• **What to work on**
Within the listing, each line that has the string "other" should be copied.

================

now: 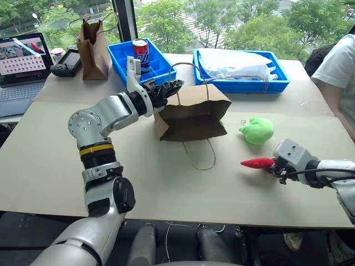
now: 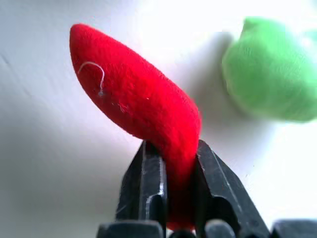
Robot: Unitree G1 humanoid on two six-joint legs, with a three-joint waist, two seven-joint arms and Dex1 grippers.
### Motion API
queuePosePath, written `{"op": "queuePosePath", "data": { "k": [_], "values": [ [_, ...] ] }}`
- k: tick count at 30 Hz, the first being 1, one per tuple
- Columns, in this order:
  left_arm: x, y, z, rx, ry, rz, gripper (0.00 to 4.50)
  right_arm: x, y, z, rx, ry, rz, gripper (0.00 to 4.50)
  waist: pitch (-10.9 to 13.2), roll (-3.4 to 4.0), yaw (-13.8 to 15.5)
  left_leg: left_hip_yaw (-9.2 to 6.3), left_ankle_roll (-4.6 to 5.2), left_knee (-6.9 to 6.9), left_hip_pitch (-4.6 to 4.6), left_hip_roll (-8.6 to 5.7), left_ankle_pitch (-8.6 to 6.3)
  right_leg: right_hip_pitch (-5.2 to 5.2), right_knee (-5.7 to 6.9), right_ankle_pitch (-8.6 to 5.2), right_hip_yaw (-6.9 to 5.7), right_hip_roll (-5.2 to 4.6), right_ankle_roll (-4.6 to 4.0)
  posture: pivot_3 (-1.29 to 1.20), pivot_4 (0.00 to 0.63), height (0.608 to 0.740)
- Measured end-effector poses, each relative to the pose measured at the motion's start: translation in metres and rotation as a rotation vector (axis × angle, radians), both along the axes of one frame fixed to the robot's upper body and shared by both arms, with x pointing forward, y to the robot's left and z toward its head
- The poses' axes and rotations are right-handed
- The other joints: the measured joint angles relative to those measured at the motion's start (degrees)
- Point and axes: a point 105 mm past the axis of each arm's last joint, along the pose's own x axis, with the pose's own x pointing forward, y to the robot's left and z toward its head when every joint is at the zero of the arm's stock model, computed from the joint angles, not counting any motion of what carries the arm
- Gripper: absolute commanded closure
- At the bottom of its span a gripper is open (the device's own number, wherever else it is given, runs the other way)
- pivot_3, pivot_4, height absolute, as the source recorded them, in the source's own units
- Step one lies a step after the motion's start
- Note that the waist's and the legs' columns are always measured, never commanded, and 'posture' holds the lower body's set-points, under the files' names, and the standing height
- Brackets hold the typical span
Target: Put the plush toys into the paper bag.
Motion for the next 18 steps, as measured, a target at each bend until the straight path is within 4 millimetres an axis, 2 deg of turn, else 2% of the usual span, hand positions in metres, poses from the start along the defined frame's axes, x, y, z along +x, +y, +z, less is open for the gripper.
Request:
{"op": "queuePosePath", "data": {
  "k": [2, 4, 6, 9, 13, 15, 18],
  "values": [
    [-0.003, -0.007, -0.001, 0.007, 0.006, -0.019, 4.50, -0.001, 0.023, 0.036, 0.018, -0.102, 0.086, 4.45, 0.00, -0.01, 0.17, -0.18, -0.01, 0.00, 0.00, 0.00, 0.00, 0.08, -0.06, 0.00, -0.19, 0.02, 0.00, 0.00, 0.150, 0.698],
    [-0.003, -0.005, -0.001, 0.003, 0.006, -0.006, 4.50, 0.001, 0.036, 0.045, 0.029, -0.129, 0.122, 4.45, 0.00, -0.01, 0.26, -0.19, -0.01, 0.00, -0.01, 0.00, 0.00, 0.09, -0.10, 0.00, -0.20, 0.01, 0.00, 0.00, 0.150, 0.698],
    [-0.002, -0.004, 0.000, 0.006, 0.005, 0.001, 4.50, 0.009, 0.063, 0.049, 0.079, -0.161, 0.178, 4.45, 0.01, -0.01, 0.10, -0.19, -0.04, 0.00, -0.02, -0.02, 0.03, 0.06, -0.08, 0.02, -0.18, 0.00, -0.04, 0.00, 0.150, 0.698],
    [-0.006, -0.015, 0.003, 0.006, -0.004, -0.038, 4.50, 0.016, 0.099, 0.039, 0.078, -0.166, 0.264, 4.45, 0.01, -0.01, 0.48, -0.24, -0.04, 0.00, -0.07, -0.04, 0.03, 0.06, -0.10, 0.02, -0.24, -0.02, -0.03, 0.00, 0.150, 0.698],
    [-0.007, -0.018, 0.012, 0.015, -0.032, -0.039, 4.50, 0.029, 0.117, 0.006, 0.033, -0.131, 0.284, 4.45, 0.01, -0.01, 0.96, -0.29, -0.06, 0.02, -0.25, -0.13, 0.04, -0.01, -0.15, 0.01, -0.24, -0.08, -0.02, 0.00, 0.150, 0.698],
    [-0.006, -0.014, 0.013, 0.021, -0.036, -0.024, 4.50, 0.041, 0.121, 0.005, -0.007, -0.167, 0.285, 4.45, 0.01, -0.01, 0.89, -0.31, -0.07, 0.02, -0.25, -0.11, 0.05, -0.05, -0.11, 0.01, -0.25, -0.08, -0.02, 0.00, 0.150, 0.698],
    [-0.010, -0.020, 0.010, 0.021, -0.040, -0.046, 4.50, 0.057, 0.134, 0.013, -0.057, -0.266, 0.315, 4.45, 0.01, -0.01, 0.68, -0.35, -0.10, 0.01, -0.22, -0.07, 0.07, -0.03, -0.09, 0.02, -0.28, -0.04, -0.03, 0.00, 0.150, 0.698]
  ]
}}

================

• **Answer for the task**
- The other joints: the measured joint angles relative to those measured at the motion's start (degrees)
- At the bottom of its span a gripper is open (the device's own number, wherever else it is given, runs the other way)

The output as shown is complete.